Dark blue eyes rose to look at House's stiff back again. She hadn't expected him to speak again.

"Remind me to tell your landlord that he doesn't know shit about stopping bloodflow."

"I think he did the best he could," she replied softly.

"Not fucking good enough," House spat back. "And Nihquist! The man should have his license revoked!"

Looking down again, she concentrated on her fingers. She didn't like seeing him angry. Of course she probably should have thought of that before prodding him, however delicately.

"The fucking moron called your time of death," House spun away from the window and stared at her, "and I was the only one there with the brains to argue with him. If I hadn't been there…"

"I'd be dead." Cameron looked up again and met his gaze.

"You'd be dead." Fuck. He thought he was going to be sick right in the middle of his living room. He couldn't think about that.

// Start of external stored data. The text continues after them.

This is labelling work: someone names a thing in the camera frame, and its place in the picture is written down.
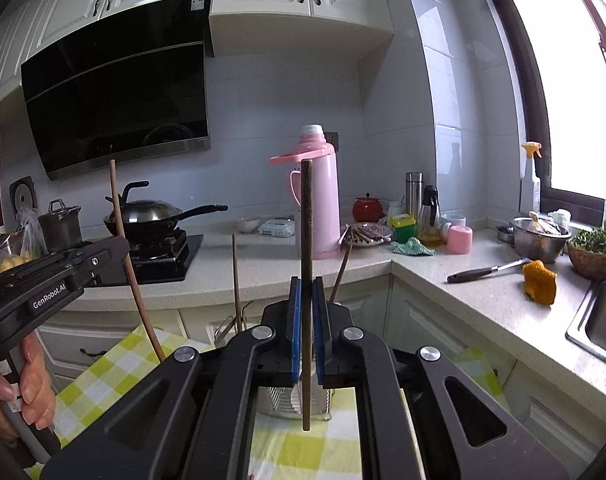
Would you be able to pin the small white bowl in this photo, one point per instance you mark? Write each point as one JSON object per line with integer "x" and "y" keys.
{"x": 247, "y": 225}

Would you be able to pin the small steel bowl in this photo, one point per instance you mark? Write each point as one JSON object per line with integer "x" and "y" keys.
{"x": 505, "y": 235}

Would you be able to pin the white spray bottle yellow trigger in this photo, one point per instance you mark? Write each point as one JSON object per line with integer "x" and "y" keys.
{"x": 529, "y": 185}

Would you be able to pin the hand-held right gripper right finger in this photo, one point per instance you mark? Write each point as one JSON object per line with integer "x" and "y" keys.
{"x": 319, "y": 330}

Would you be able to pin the pink thermos jug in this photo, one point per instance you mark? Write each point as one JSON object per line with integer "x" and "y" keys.
{"x": 325, "y": 200}

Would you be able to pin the steel stockpot with lid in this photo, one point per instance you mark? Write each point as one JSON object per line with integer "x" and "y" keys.
{"x": 60, "y": 230}

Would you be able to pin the pale crumpled bag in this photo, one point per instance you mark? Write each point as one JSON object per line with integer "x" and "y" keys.
{"x": 558, "y": 220}

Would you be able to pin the square black silver appliance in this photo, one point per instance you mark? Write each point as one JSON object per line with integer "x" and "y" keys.
{"x": 23, "y": 195}

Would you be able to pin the white plate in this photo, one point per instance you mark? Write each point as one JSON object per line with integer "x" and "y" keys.
{"x": 378, "y": 243}

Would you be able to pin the plastic bag of pears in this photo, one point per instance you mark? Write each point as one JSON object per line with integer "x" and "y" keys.
{"x": 13, "y": 262}

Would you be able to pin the steel sink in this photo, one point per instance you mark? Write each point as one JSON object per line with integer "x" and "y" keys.
{"x": 603, "y": 325}

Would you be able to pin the window with dark frame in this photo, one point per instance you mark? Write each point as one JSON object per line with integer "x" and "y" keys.
{"x": 513, "y": 85}

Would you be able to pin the black wok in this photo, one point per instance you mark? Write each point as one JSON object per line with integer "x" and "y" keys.
{"x": 133, "y": 232}

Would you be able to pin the small red pot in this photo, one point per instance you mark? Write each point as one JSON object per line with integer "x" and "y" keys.
{"x": 368, "y": 210}

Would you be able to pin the white base cabinets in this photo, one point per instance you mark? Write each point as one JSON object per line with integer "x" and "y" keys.
{"x": 433, "y": 320}

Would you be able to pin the glass oil bottle black top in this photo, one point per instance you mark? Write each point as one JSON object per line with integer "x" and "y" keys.
{"x": 429, "y": 225}

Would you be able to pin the black gas stove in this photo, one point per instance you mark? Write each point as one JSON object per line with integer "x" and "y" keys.
{"x": 173, "y": 260}

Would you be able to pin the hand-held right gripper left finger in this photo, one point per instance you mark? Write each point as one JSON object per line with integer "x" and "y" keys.
{"x": 295, "y": 330}

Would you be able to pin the green yellow container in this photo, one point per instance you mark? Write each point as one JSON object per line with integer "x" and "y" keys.
{"x": 402, "y": 230}

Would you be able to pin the white cup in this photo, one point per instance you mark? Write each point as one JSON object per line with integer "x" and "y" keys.
{"x": 455, "y": 220}

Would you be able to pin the pink cup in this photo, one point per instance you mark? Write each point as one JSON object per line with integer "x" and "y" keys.
{"x": 460, "y": 240}

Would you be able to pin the steel mixing bowl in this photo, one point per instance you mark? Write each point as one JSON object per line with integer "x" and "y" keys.
{"x": 540, "y": 247}

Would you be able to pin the wall socket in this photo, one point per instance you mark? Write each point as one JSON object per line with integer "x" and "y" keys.
{"x": 331, "y": 138}

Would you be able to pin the small white jar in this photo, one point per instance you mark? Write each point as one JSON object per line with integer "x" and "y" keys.
{"x": 395, "y": 210}

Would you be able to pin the black glass range hood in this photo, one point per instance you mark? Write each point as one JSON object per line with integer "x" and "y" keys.
{"x": 113, "y": 100}

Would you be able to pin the orange cloth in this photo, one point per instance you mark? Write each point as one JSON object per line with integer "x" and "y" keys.
{"x": 540, "y": 285}

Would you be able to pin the pile of dark chopsticks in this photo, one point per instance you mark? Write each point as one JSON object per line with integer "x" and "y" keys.
{"x": 365, "y": 234}

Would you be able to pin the flat white box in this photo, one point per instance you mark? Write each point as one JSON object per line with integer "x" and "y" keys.
{"x": 278, "y": 227}

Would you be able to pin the teal checked cloth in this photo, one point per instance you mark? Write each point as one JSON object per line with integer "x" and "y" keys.
{"x": 413, "y": 247}

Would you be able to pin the person's left hand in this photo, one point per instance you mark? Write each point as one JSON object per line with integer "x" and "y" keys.
{"x": 38, "y": 390}

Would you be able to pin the steel wok lid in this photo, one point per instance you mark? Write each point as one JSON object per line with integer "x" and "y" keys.
{"x": 143, "y": 212}

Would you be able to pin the steel thermos bottle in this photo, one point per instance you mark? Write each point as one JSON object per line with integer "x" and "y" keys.
{"x": 414, "y": 195}

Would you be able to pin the wicker basket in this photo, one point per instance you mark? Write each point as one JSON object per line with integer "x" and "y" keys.
{"x": 595, "y": 265}

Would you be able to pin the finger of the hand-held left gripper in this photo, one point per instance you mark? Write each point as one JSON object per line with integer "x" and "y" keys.
{"x": 103, "y": 260}

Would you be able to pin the green leafy vegetables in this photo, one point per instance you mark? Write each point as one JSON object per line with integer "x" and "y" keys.
{"x": 593, "y": 240}

He couldn't think about the beautiful woman who had lain naked in his arms less than eight hours ago, could instead be lying cold and grey in a pitch-black grave. What if he hadn't been right about the bullet? What if he hadn't known what to do? What if she'd died with his hands wrist deep in her chest. Fuck. He needed to sit down.

"House? House!" Cameron watched him half-stumble to the sofa and sit down with his head between his knees. The piano bench scraped sickeningly along the wood floor as she rushed to his side. "What? What is it?"

"Shut up… Just. Stop. Talking." He bit the words off between breaths.

When he raised his head she was crouched in front of him, looking ashamed and a little scared.

"Okay?" she offered helplessly.

"Let's just say I don't like thinking about that night any more than you do," he said slowly as he leaned back.

She nodded a few times and moved to sit next to him, not surprised when he wrapped both arms around her. "This feels nice," she murmured.

"When I was in that ER, I didn't see you. I saw a body. Something to fix. I didn't know how fucking scared I was until later." He closed his eyes and breathed in the scent of her shampoo. Lime and coconut. "Is that what you wanted to know?"

Warm hands came up to cover his across her belly. "I think it's what you needed to tell me."

Had he? He wasn't sure. He had to admit - now that the nausea was fading, he did feel better… less like he needed to pummel someone which had been a recurrent feeling over the past weeks. Damn. He didn't like that at all. Next thing he knew, Wilson would actually be convincing him to see a shrink about his leg. No. Never gonna happen. He closed his eyes and tightened his grip. Lunch could wait.